On the evening after I accompanied him to Coaley Peak, Minter stood before an audience of around 70 people at the Old Flying Club café in nearby Nympsfield. He was joined by Frank Tunbridge, his frequent research partner and the perfect foil to Minter’s academic persona, with the rugged appearance of a man used to sleeping under the stars and a knack for telling stories as if huddled around a campfire. As Minter kept a firm hand on proceedings, Tunbridge chipped in to share witness reports. More than once he broke out into full-throated imitations of big cat cries.

Asked who among them had seen a big cat in Britain, around one in five audience members raised their hands. Minter presented a slideshow of photos from phones and trail cameras, featuring a series of blurred black creatures. “You guys must think we’re desperate to present this,” he said. “Obviously we want the perfect picture and these are rubbish, really, but we think these are big cats…” On the sidelines, Tunbridge could be heard wondering aloud: “But what else could they be?”

Tunbridge recalled a story of a woman who was walking her dog in woods nearby. “Suddenly she looked up. A big black cat was following her from tree to tree,” he said, with dramatic flair. “When she moved, it moved. When she stopped, it stopped. She said she was absolutely terrified.” Eventually, a lorry on a nearby road scared the cat away. Minter had spoken to the woman and believed her story checked out. “She was in touch with us for two weeks after because she couldn’t sleep and we were the only people who believed it.”

At the end of the evening, a woman in the front row raised her hand. “Say we found ourselves in a situation like the lady with her dog, and the cat’s stalking you…what would be the best thing to do?” she asked. “Don’t act as prey, is the key thing,” said Minter, gravely. “They’re looking for you to submit. Do not submit.” Tunbridge agreed: “Whatever you do, don’t run.” He conceded this might be difficult advice to follow. “Everyone I’ve known who’s seen one, they’ve turned round and skedaddled back to the car as fast as possible.” Minter added, with a note of regret: “And they’ve then said to Frank or me, ‘We realised then we shouldn’t have run, but we did.’”

There’s little doubt that Britain has occasionally been home to wild big cats, if only for brief periods. In 1903 the body of a Canadian lynx was donated to Bristol Museum; the museum’s records indicate the animal was shot and killed after attacking two dogs in Devon. In 1980 a Scottish farmer trapped a puma in Cannich, in the Highlands. The animal was given the name Felicity, and lived at a wildlife park for five years before being stuffed and displayed in Inverness Museum. In 2009 the Forestry Commission revealed it had observed big cats on two occasions while conducting deer surveys in the Forest of Dean.

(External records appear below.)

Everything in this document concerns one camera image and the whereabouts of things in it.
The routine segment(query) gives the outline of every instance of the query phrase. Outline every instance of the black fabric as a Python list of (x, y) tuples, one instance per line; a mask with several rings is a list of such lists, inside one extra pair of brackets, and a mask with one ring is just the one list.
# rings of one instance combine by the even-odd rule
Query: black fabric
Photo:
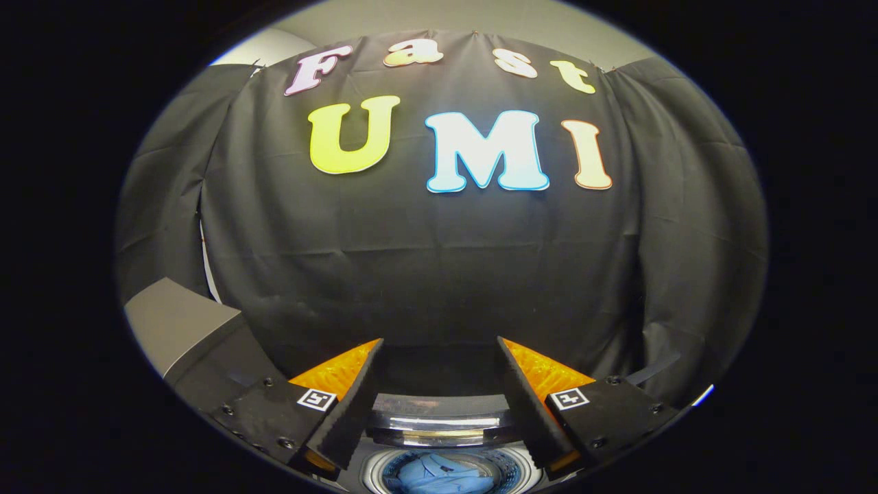
[[(389, 46), (412, 38), (436, 40), (445, 56), (382, 64)], [(353, 54), (319, 76), (319, 86), (283, 96), (301, 57), (347, 44)], [(539, 76), (500, 70), (496, 47), (528, 56)], [(585, 70), (595, 94), (567, 85), (554, 60)], [(308, 113), (351, 105), (342, 148), (359, 149), (367, 118), (360, 103), (388, 94), (401, 103), (378, 164), (345, 175), (311, 164)], [(506, 110), (539, 116), (549, 188), (501, 189), (500, 163), (485, 189), (467, 178), (460, 193), (428, 191), (435, 138), (424, 120), (461, 112), (485, 135)], [(575, 148), (562, 120), (601, 130), (610, 189), (574, 183)], [(219, 296), (242, 310), (288, 375), (384, 338), (391, 365), (380, 392), (496, 394), (487, 376), (499, 335), (595, 377), (627, 375), (680, 352), (646, 389), (678, 405), (728, 366), (758, 306), (766, 226), (752, 163), (723, 115), (659, 59), (603, 74), (554, 50), (483, 33), (367, 36), (261, 70), (235, 91), (214, 133), (200, 192)], [(189, 154), (177, 154), (181, 169)], [(197, 194), (198, 175), (184, 175)], [(171, 207), (178, 198), (149, 204)], [(141, 211), (136, 202), (128, 207)], [(131, 228), (161, 228), (156, 208), (141, 211)], [(197, 230), (197, 222), (186, 224)], [(189, 245), (184, 237), (177, 236)], [(159, 247), (144, 249), (155, 256)], [(200, 267), (194, 252), (185, 264)], [(176, 281), (198, 291), (201, 276)], [(123, 291), (136, 292), (127, 285)]]
[(644, 391), (680, 407), (724, 373), (752, 327), (767, 269), (765, 201), (730, 122), (672, 65), (652, 58), (607, 78), (636, 136), (645, 358), (682, 354)]
[(205, 69), (170, 101), (143, 138), (119, 194), (116, 275), (122, 304), (168, 277), (210, 297), (198, 196), (207, 158), (247, 65)]

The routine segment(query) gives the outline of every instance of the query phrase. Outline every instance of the blue cloth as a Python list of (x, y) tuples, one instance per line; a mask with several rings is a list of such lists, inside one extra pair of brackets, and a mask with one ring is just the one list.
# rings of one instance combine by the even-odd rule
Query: blue cloth
[(493, 477), (438, 454), (411, 461), (397, 477), (406, 494), (485, 494), (493, 487)]

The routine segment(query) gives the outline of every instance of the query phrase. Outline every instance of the white wall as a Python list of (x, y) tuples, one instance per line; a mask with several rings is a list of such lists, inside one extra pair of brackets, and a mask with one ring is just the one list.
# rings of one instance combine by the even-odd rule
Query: white wall
[(216, 59), (211, 65), (223, 63), (249, 65), (256, 59), (260, 59), (257, 65), (274, 65), (315, 47), (310, 41), (303, 40), (299, 36), (269, 28), (244, 40), (240, 45)]

Minter believes there is much more to the big cat phenomenon than these isolated incidents, and thinks a minimum of 250 cats would provide a healthy gene pool. “I think it’s reasonable to suggest we’ve got our 250; it may be more than that.” Britain might even be home to a new big cat subspecies. “In an isolated population, things can change very rapidly, and nature can take a burst forward. That is scientifically really bloody interesting.”

But where is the proof? Minter points out that sightings are rare even in countries where pumas and panthers exist in far greater numbers. He claims to have seen conclusive photos, though the evidence has been withheld from publication by landowners reluctant to attract publicity. There are other lines of inquiry. Dr Andrew Hemmings, a researcher at the Royal Agricultural University, has for several years been conducting analysis of bite marks on animal carcasses. In 2016 he told the BBC: “When considered alongside the wealth of reliable witness reports, the tooth pit data points to the presence of carnivores bigger than those indigenous to the UK.”

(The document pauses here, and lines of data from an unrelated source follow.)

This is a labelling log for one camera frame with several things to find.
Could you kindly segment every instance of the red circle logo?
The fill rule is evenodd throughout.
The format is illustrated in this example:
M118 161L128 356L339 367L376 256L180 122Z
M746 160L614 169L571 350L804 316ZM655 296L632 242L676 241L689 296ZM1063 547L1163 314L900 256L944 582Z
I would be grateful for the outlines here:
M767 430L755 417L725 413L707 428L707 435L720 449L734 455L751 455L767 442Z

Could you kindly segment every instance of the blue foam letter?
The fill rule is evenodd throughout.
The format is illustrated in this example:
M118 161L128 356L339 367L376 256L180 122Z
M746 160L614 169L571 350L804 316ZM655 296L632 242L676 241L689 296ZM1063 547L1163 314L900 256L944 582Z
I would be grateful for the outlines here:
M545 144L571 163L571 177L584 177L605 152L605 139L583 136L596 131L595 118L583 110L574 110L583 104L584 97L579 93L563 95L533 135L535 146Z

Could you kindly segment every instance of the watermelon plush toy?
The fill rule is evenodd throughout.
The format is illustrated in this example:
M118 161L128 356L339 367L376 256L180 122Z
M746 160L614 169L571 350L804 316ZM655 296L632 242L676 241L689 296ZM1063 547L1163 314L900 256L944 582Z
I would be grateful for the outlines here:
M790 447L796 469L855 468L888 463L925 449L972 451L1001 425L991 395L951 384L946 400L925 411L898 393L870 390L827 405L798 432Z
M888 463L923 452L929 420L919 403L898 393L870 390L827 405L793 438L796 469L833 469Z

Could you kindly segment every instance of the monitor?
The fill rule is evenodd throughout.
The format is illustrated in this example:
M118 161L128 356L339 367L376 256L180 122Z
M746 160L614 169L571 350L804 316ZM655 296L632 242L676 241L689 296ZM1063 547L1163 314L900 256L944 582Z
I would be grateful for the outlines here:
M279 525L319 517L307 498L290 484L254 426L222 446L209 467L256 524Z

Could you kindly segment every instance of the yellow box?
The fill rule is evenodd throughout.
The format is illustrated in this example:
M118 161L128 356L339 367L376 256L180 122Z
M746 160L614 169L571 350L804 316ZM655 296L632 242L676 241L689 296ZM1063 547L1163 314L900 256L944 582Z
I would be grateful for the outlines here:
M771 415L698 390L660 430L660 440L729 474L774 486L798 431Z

In the weeks after Minter’s talk at the Old Flying Club, news of several more sightings emerged. A man in Cornwall claimed he was attacked by a panther as it tried to climb through his window. In Gloucestershire, a Liberal Democrat councillor spotted a lynx at Coaley Peak, just a few hundred yards from the spot where Minter and I had looked out over the vale. “It was not my imagination,” Ken Tucker told Gloucestershire Live. “I managed to see it quite close up. I believe in big cats being in the area.”

David Clarke, of Sheffield Hallam University and an expert in British folklore, has noted that, in its reliance almost entirely on witness reports, the big cat phenomenon shares similarities with reports of UFOs. Clarke believes the number of sightings far outweighs the number of cats that could feasibly be running wild. “People believe it because they want something magic back in their environment,” he says. Likewise, writing in his 2013 book Feral, the writer and environmentalist George Monbiot dismissed the notion that big cats inhabit Britain in any significant number. “Certain paranormal phenomena afflict every society, and these phenomena appear to reflect our desires; desires of which we may not be fully conscious,” he wrote. For Monbiot, British big cats exist only in our minds, reflecting an “unexpressed wish for lives wilder and fiercer than those we now lead”. Minter is in no doubt the cats exist, but offers a remarkably similar view. In his own book, he wrote: “Perhaps our recognition of the cats is as much about the rediscovery of our wild side, the power of our senses when they brush with something elemental.”

It’s possible that the hunt for Britain’s big cats may never be resolved. In 1995 the authors of the official investigation into the Beast of Bodmin conceded, “it would never be possible to prove that an exotic ‘big cat’ was not present”. Like the protagonist of Schrödinger’s famous thought experiment, British big cats inhabit a contradictory state, their existence both imagined and real. Regardless of whether or not they are roaming wild in any great number, it is intriguing to wonder why so many of us want them to be.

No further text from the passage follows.